(Problem description) Set down all the lines below, each one exactly as shown.

(Given data)
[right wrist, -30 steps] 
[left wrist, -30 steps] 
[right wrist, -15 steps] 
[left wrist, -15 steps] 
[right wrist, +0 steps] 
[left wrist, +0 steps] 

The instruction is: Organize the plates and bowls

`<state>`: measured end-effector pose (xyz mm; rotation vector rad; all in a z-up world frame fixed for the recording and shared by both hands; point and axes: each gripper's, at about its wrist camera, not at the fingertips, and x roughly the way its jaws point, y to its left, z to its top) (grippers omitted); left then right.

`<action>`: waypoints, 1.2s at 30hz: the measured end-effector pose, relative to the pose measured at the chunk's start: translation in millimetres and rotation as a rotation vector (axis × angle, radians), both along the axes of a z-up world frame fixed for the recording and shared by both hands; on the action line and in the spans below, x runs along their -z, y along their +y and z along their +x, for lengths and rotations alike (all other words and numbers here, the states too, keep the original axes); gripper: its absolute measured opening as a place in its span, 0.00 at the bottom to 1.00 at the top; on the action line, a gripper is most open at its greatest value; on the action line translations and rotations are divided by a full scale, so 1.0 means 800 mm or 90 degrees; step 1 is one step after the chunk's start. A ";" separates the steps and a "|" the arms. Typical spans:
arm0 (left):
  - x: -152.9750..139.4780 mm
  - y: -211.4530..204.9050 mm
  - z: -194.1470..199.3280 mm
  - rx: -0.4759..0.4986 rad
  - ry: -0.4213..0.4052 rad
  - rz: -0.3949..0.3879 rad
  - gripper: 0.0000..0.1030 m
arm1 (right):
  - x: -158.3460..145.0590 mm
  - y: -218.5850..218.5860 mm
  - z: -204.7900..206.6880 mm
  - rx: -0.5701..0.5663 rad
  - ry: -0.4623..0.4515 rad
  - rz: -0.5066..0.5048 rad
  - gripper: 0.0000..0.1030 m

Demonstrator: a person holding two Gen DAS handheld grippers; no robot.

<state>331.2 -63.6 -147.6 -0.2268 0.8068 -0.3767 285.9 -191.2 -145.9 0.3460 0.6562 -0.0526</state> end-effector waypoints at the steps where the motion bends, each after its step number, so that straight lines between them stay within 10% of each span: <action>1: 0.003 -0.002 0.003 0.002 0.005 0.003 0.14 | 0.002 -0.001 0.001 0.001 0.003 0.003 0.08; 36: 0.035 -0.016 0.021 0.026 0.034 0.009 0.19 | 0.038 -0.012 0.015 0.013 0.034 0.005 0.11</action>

(Response to the task)
[right wrist, -30 steps] 
[left wrist, -30 steps] 
[right wrist, -15 steps] 
[left wrist, -15 steps] 
[right wrist, +0 steps] 
[left wrist, +0 steps] 

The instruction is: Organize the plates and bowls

`<state>`: measured end-effector pose (xyz mm; rotation vector rad; all in a z-up world frame fixed for the recording and shared by both hands; point and axes: each gripper's, at about its wrist camera, not at the fingertips, and x roughly the way its jaws point, y to its left, z to its top) (grippers omitted); left then right.

`<action>`: waypoints, 1.2s at 30hz: the measured end-effector pose, relative to the pose measured at the chunk's start: translation in millimetres and rotation as a rotation vector (axis × angle, radians), both along the axes of a z-up world frame fixed for the recording and shared by both hands; on the action line and in the spans below, x runs along their -z, y along their +y and z along their +x, for lengths and rotations alike (all other words and numbers here, the states too, keep the original axes); gripper: its absolute measured opening as a place in its span, 0.00 at the bottom to 1.00 at the top; on the action line, a gripper is most open at its greatest value; on the action line translations and rotations are divided by a full scale, so 1.0 means 800 mm or 90 degrees; step 1 is one step after the chunk's start. A ";" separates the steps and a "|" the arms. Typical spans:
arm0 (left):
  - x: -152.9750..139.4780 mm
  - y: -211.4530..204.9050 mm
  - z: -194.1470..199.3280 mm
  - rx: -0.4759..0.4986 rad
  - ry: -0.4213..0.4052 rad
  - rz: -0.3949..0.3879 rad
  - gripper: 0.0000..0.1030 m
arm1 (right):
  - x: -158.3460..145.0590 mm
  - y: -218.5850..218.5860 mm
  - z: -204.7900..206.6880 mm
  - rx: -0.5701..0.5663 rad
  - ry: -0.4623..0.4515 rad
  - rz: -0.5066..0.5048 rad
  - gripper: 0.0000..0.1030 m

Demonstrator: a person holding two Gen DAS handheld grippers; no robot.

<state>331.2 -63.6 -147.6 -0.2268 0.8068 -0.3767 285.9 -191.2 -145.9 0.3460 0.6562 -0.0526</state> end-effector waypoints at the steps where the motion bends, each after its step number, so that straight lines between them stay within 10% of each span: <action>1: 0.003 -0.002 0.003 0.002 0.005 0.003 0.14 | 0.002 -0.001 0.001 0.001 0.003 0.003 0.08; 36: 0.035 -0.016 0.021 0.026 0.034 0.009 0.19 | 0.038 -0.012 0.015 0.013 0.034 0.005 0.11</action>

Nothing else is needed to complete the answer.